Ji-yoo's hand found his. Squeezed. Hard. Her fingers were ice cold.
"Do you think they knew?" she asked. "At the end."
"I don't know."
"I hope they didn't. I hope it was fast. I hope they were looking at each other."
Jae-min stared at the blue dot.
Because he knew the truth.
Inside the cockpit of Flight KE627, the temperature gauge was reading minus fifty-eight degrees.
The captain looked out the windshield. The glass was frosting. Spiderwebs of ice forming.
"We need to climb!"
"Altitude is not responding. The trim is frozen."
The plane was sinking.
The left engine flamed out. Ice in the intake.
"Left engine is dead!"
Five thousand feet.
The right engine coughed. Died.
Silence.
The plane was a glider. Fifty tons of aluminum falling out of the sky.
Two thousand feet.
Inside the cabin, Hermano Del Rosario looked at Eun-Hae.

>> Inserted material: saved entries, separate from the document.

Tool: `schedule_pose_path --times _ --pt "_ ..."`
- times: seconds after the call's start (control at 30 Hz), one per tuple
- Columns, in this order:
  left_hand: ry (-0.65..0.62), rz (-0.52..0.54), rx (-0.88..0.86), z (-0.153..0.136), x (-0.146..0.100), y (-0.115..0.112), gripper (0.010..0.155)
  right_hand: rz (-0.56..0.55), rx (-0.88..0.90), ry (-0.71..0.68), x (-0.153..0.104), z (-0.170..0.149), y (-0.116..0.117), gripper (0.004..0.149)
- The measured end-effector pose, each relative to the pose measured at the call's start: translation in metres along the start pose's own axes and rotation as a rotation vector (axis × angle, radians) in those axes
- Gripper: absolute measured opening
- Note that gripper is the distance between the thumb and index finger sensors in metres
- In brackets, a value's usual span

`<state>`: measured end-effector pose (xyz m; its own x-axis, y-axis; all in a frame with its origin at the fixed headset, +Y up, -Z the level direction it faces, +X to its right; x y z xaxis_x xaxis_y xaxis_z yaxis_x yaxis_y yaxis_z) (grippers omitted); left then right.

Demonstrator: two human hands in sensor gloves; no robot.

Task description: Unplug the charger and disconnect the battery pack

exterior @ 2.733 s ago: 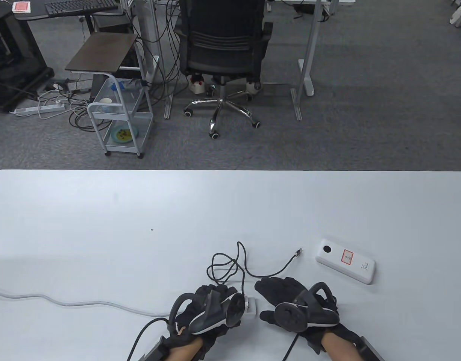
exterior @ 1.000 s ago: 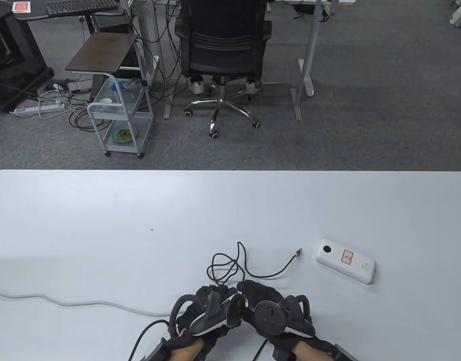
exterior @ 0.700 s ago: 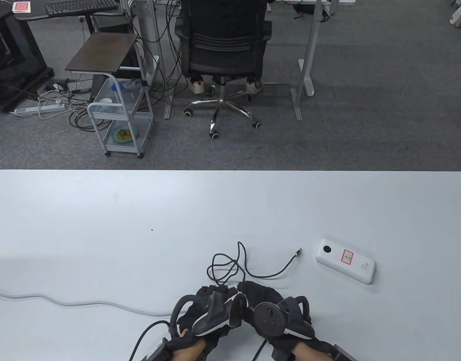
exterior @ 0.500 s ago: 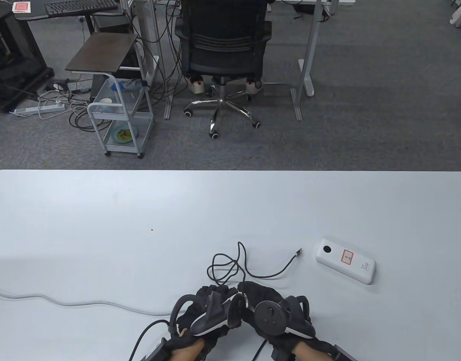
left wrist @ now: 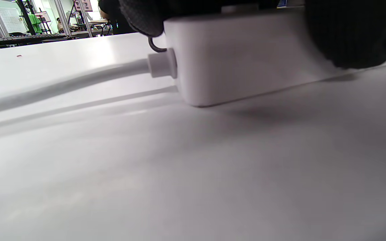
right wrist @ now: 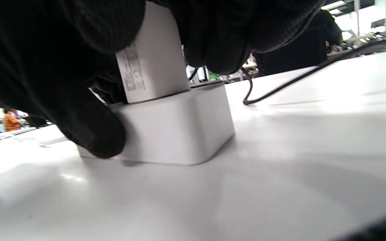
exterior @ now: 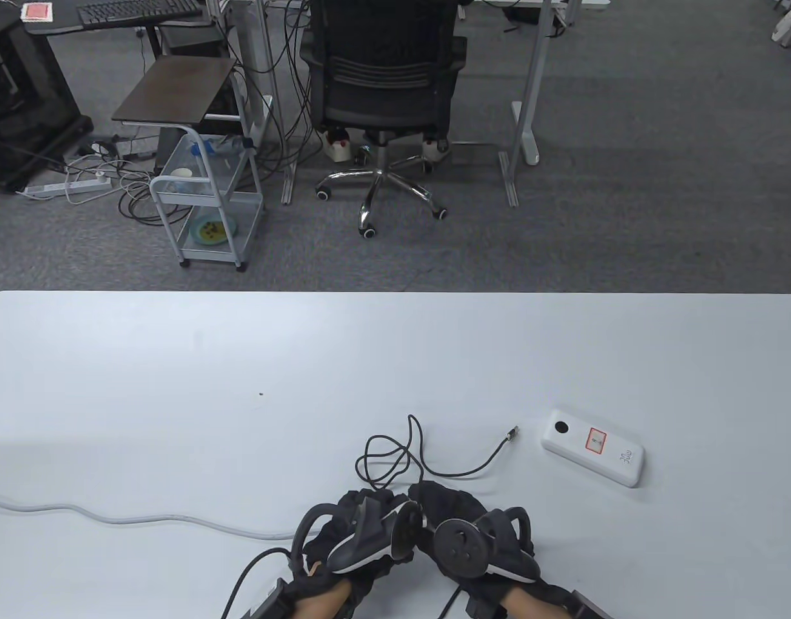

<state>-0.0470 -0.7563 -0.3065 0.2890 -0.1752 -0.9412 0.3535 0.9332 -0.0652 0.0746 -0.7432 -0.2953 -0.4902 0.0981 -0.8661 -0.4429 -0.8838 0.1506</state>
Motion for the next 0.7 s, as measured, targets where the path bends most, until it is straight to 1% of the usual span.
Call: schedule_pose_path --times 0.07,0.1,0.13,0.27,0.33,0.37,0.4,0.43,0.5,0.57,0.6,0.63,0.7 --pt "0.008 -0.012 0.003 0.000 0.000 0.001 0.080 -0.009 0.020 0.010 -0.001 0.000 0.000 0.067" --pt "0.011 -0.016 0.004 0.001 0.000 0.001 0.080 -0.035 0.018 -0.021 -0.001 0.001 -0.001 0.067" --pt "0.013 -0.015 0.008 0.001 0.000 0.001 0.080 -0.033 0.011 -0.036 -0.003 0.002 0.000 0.067" --pt "0.011 -0.021 0.002 0.001 0.000 0.001 0.080 -0.050 -0.074 -0.073 -0.005 0.009 0.001 0.067" --pt "0.015 -0.023 0.001 0.000 0.000 0.001 0.079 -0.027 -0.022 -0.015 -0.001 0.003 -0.001 0.067" --pt "0.011 -0.021 0.000 0.000 0.000 0.001 0.080 -0.011 0.043 0.034 0.001 -0.003 -0.002 0.067" --pt "0.009 -0.020 -0.009 -0.001 0.000 0.001 0.080 0.008 0.099 0.044 0.002 -0.007 -0.003 0.067" --pt "0.008 -0.024 -0.019 -0.001 0.001 0.001 0.080 0.005 0.121 0.049 0.002 -0.009 -0.003 0.067" --pt "0.017 -0.020 0.005 0.001 0.000 0.002 0.080 -0.012 0.085 0.007 0.000 -0.006 -0.002 0.067" --pt "0.019 -0.022 0.009 0.001 0.000 0.002 0.080 -0.039 -0.013 -0.043 -0.004 0.003 -0.001 0.067" --pt "0.016 -0.021 0.006 0.001 0.000 0.001 0.080 -0.044 -0.064 -0.024 -0.004 0.007 -0.002 0.067" --pt "0.015 -0.022 0.004 0.001 0.000 0.001 0.080 -0.028 -0.072 -0.021 -0.004 0.007 -0.002 0.067" --pt "0.017 -0.020 0.005 0.001 0.000 0.002 0.080 -0.018 -0.008 0.006 -0.001 0.003 -0.003 0.067"
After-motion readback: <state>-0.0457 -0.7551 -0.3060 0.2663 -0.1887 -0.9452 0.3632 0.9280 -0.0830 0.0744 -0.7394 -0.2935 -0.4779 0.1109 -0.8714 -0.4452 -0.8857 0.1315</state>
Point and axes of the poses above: the tracker on the back of each hand, its own z axis roughly to the thumb side, its own x axis roughly from the wrist to the fingertips, y = z × x, the point moved 3 cm from there along x, roughly from the wrist to the fingertips, and after that the axes turned 14 degrees about x, right-handed, at the moved point
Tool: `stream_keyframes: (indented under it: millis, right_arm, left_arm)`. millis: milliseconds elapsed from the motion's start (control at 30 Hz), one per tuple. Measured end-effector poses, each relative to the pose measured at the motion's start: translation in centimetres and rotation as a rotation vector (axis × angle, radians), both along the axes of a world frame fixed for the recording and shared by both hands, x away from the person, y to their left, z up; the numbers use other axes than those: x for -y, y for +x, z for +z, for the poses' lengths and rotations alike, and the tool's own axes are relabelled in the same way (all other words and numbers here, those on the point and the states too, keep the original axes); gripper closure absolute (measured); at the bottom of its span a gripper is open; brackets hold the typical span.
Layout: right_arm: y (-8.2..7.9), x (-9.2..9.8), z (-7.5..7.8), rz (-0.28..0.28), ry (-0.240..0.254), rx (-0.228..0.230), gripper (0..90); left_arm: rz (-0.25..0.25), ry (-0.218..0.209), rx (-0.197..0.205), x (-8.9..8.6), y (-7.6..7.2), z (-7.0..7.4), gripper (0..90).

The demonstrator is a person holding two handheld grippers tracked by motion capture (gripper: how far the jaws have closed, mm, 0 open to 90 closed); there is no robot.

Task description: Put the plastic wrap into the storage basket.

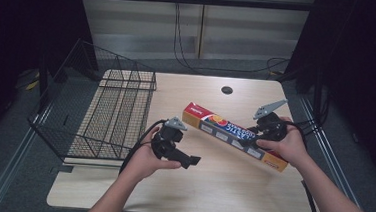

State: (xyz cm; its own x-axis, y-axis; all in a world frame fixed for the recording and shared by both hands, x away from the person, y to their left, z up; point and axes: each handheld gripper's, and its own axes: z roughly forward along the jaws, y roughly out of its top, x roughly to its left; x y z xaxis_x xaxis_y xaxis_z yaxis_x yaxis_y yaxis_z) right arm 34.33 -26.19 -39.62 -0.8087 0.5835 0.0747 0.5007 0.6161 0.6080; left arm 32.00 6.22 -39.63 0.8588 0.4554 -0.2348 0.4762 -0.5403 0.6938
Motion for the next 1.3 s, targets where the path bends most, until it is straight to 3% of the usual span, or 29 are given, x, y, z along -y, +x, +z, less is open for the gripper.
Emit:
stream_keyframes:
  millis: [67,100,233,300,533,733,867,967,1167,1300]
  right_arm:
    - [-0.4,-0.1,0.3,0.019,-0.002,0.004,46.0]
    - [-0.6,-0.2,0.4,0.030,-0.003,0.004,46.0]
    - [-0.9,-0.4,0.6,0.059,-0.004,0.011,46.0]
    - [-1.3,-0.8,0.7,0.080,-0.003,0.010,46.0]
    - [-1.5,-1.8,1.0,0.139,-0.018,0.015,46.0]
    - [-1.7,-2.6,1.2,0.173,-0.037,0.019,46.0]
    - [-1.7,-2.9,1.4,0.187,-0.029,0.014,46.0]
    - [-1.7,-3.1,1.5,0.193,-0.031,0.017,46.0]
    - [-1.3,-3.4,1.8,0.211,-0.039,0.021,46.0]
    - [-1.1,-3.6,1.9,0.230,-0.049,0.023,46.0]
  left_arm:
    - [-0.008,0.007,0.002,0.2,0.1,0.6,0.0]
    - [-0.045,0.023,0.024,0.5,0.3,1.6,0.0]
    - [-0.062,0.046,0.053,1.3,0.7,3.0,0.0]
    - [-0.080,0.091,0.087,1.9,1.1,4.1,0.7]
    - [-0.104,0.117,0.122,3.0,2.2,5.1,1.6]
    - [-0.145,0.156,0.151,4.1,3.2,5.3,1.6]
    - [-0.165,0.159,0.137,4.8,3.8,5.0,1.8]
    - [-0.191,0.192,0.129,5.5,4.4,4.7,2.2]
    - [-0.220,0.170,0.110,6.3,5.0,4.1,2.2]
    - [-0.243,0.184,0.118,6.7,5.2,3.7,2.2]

She wasn't screaming. She was just looking at him. Tears on her cheeks. But calm.
"Hermano."
"Eun-Hae."
"I love you."
"I love you too."
He squeezed her hand.
"I'm sorry," Hermano said. "About Jae-min. About Ji-yoo. We should have listened."
"Don't." Eun-Hae squeezed back. "We did one thing right."
"What?"
"Ji-yoo. We let her stay. She's not on this plane."
"No regret?"
"Yes." Eun-Hae smiled. A sad, beautiful smile. "No regrets."
Hermano smiled back.
"No regrets."
One thousand feet.
The ground hit.
9:09 PM. Unit 1418.
The blue dot stopped moving.
Zero altitude. Zero speed.
Ji-yoo saw it happen.
"No..." she whispered. "No, no, no..."
She collapsed against Jae-min. Her fists beating against his chest.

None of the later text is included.